Page reads are not based on the hardware but depends on your data and thus this counter will be same provided you have same data and indexes. I would suggest that you compare all 3 before deciding which is best query.But in most of cases reducing IO's will reduce others excpet few scenarios.

1.Page reads(both logical and disk reads). This is most important as reading a page is work done by CPU so if you reduce the IO then ultimately you will reduce workd done by CPU which in turn will reduce the CPU time as well as wait time.Also, you will be improving overall system perf as well e.g. Your query is doing say 10 IO's then it will use just 10 pages in memory or buffer but if it will use 1000 IO's then it will use 1000 pages in memory and thus will take extra 990 pages space in memory which could cause other useful pages to be thrown out of the memory and thus might cause physical IO's to read those pages.I assumed above that 10 and 1000 IOs were diff pages and not same pages.This comparison should be based on diff pages rather than number of IO's.

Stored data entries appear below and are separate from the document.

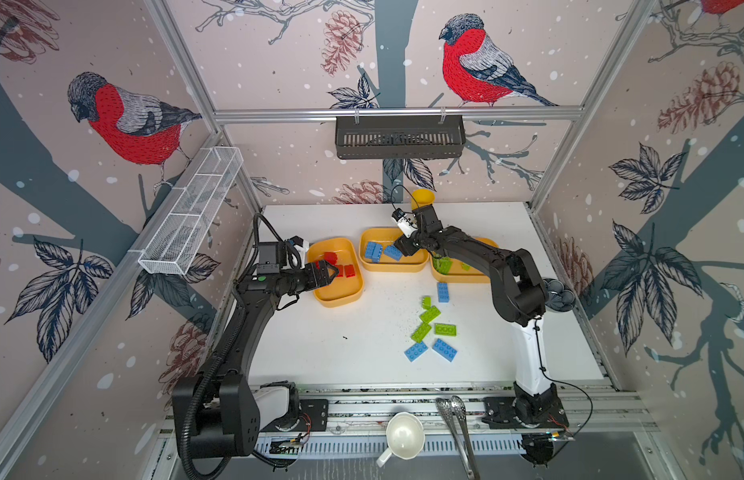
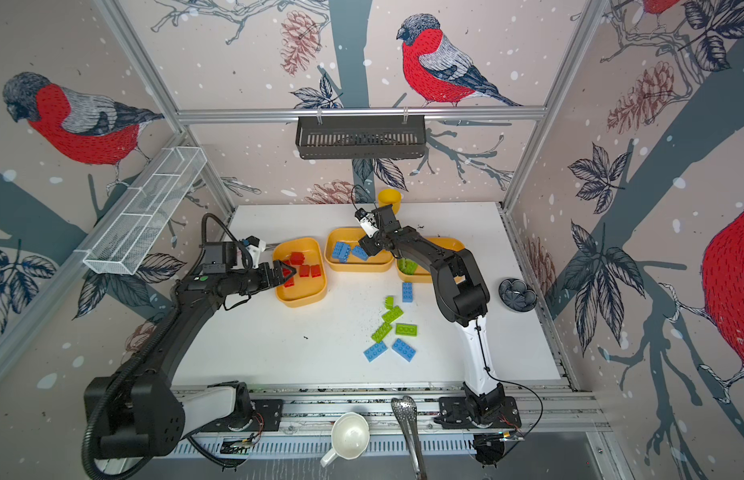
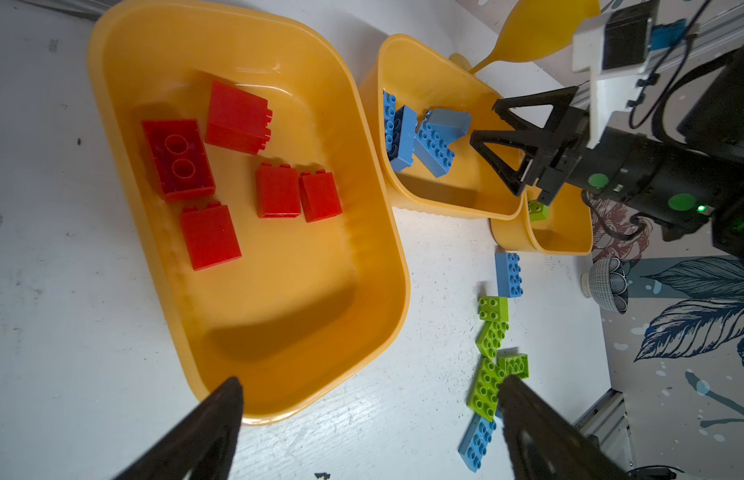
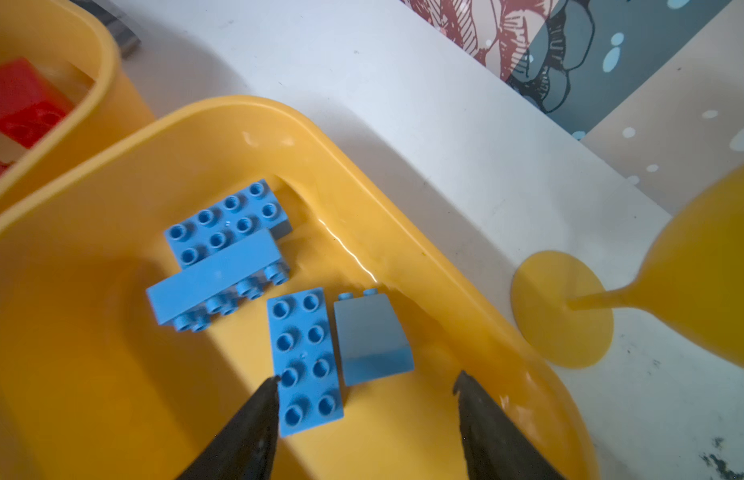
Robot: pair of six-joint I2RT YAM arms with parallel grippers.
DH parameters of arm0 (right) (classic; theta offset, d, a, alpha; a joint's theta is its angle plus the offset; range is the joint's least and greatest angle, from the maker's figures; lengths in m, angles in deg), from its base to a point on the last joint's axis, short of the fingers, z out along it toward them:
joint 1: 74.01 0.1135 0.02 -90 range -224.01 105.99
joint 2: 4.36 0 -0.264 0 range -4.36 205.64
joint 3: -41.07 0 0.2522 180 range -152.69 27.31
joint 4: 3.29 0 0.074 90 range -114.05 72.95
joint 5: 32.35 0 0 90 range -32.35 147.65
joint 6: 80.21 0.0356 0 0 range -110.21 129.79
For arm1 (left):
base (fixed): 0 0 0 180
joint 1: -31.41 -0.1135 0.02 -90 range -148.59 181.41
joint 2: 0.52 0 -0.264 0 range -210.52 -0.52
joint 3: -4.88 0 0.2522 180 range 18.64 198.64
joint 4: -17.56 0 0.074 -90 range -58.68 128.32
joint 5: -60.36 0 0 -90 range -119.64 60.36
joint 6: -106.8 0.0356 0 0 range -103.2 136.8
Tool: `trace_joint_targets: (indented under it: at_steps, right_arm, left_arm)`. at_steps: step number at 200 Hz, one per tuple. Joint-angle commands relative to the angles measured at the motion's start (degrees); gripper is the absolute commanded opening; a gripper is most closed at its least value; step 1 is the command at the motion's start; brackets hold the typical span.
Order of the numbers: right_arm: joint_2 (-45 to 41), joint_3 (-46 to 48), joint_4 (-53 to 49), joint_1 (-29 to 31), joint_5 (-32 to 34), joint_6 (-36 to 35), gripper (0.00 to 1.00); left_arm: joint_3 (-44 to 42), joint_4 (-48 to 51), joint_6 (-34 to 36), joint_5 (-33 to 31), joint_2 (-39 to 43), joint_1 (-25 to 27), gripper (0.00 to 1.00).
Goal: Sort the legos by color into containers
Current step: 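Carry the blue brick with the right gripper and drop it into the middle bin, then lower the right gripper onto a lime-green brick in the pile and grasp it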
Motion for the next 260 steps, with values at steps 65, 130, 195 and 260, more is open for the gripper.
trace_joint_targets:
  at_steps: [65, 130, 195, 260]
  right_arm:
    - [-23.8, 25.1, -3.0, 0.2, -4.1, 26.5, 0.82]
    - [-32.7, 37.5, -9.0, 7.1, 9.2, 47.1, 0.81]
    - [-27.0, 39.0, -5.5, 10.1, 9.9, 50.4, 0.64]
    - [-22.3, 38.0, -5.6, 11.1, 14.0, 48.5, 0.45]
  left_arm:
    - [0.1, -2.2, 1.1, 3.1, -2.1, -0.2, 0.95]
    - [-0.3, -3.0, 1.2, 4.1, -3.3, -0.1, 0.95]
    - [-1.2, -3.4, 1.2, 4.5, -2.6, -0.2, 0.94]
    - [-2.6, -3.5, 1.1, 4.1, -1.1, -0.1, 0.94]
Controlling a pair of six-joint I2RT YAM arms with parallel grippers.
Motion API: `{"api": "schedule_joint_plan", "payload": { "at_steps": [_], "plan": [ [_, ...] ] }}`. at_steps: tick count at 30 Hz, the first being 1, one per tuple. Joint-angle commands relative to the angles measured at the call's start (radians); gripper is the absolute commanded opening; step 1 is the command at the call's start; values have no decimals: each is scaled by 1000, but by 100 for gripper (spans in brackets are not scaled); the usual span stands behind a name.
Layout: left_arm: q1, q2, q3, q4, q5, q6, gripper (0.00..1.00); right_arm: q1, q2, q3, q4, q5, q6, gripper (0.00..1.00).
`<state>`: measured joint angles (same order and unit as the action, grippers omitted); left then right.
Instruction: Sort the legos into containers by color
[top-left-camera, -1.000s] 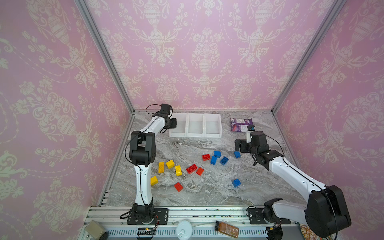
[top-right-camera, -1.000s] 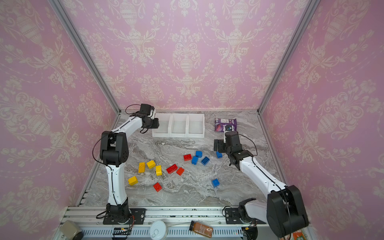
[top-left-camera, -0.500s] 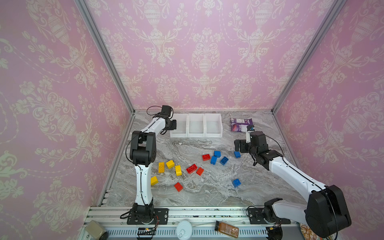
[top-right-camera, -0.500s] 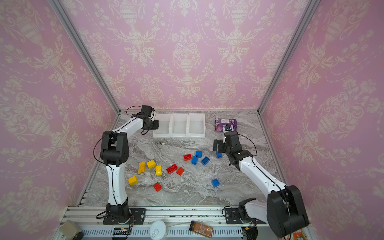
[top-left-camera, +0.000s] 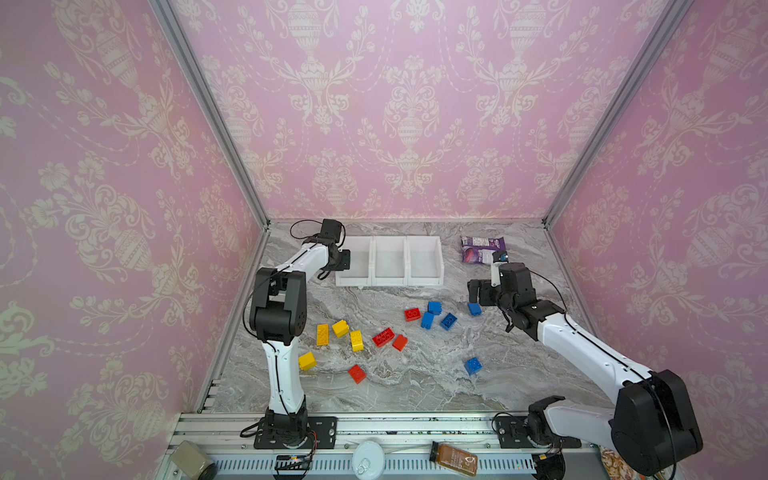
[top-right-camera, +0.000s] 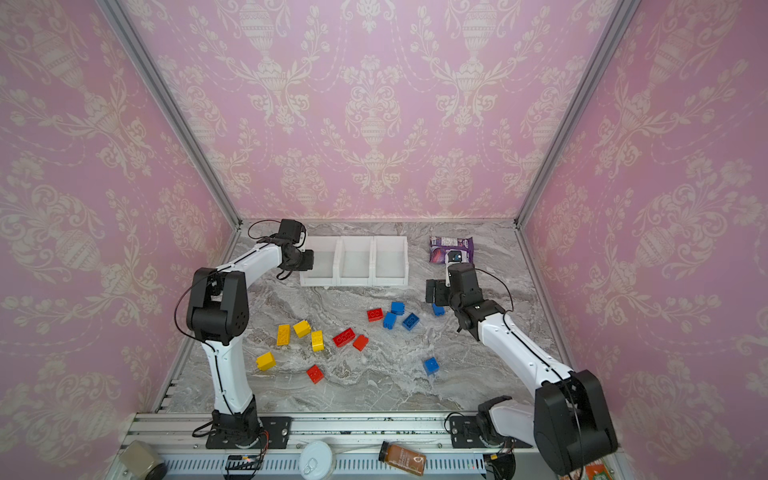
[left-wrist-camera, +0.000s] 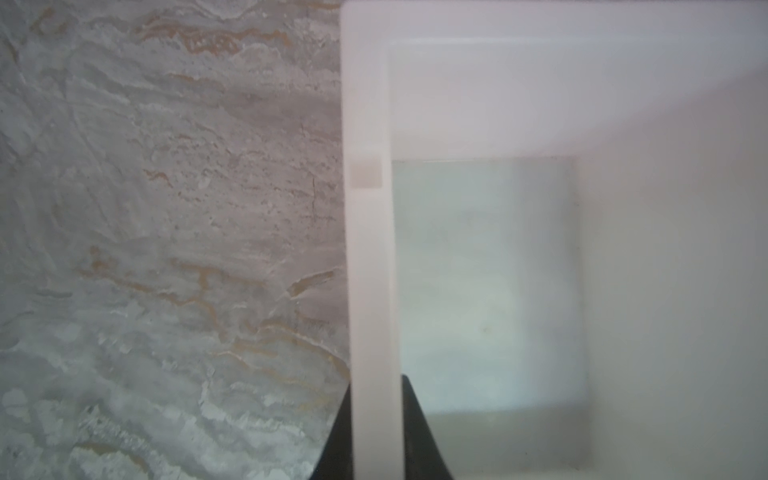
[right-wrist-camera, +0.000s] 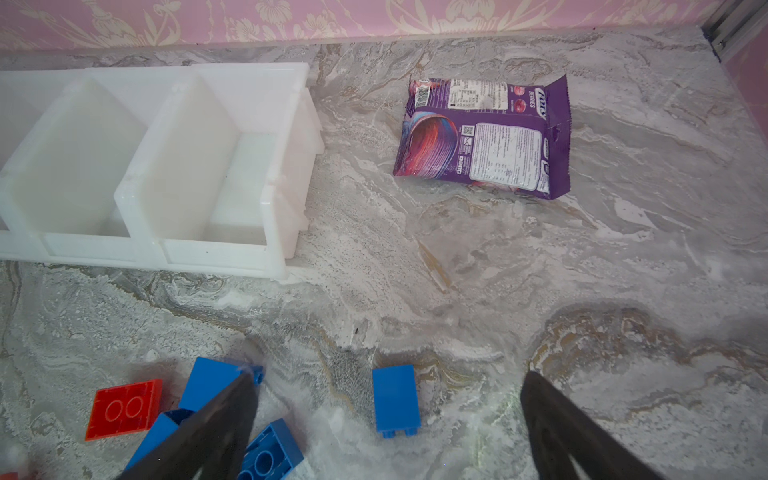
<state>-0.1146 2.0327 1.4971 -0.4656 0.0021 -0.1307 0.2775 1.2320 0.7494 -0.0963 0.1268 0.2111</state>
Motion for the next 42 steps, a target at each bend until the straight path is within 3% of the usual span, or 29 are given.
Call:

2.CPU Time.This could be quite high if you have CPU intensive tasks like calculations or sorts operations. (for parallel query it could be much more high than serial one and in that case direct comparison doesnt make much sense).

3.Wait Time.This could be high when you have too much IO's to do and some of them are coming from say disk (again this could be quite high in case of parallel and it doesnt reflect true wait times thus while comparing try to compare other waits).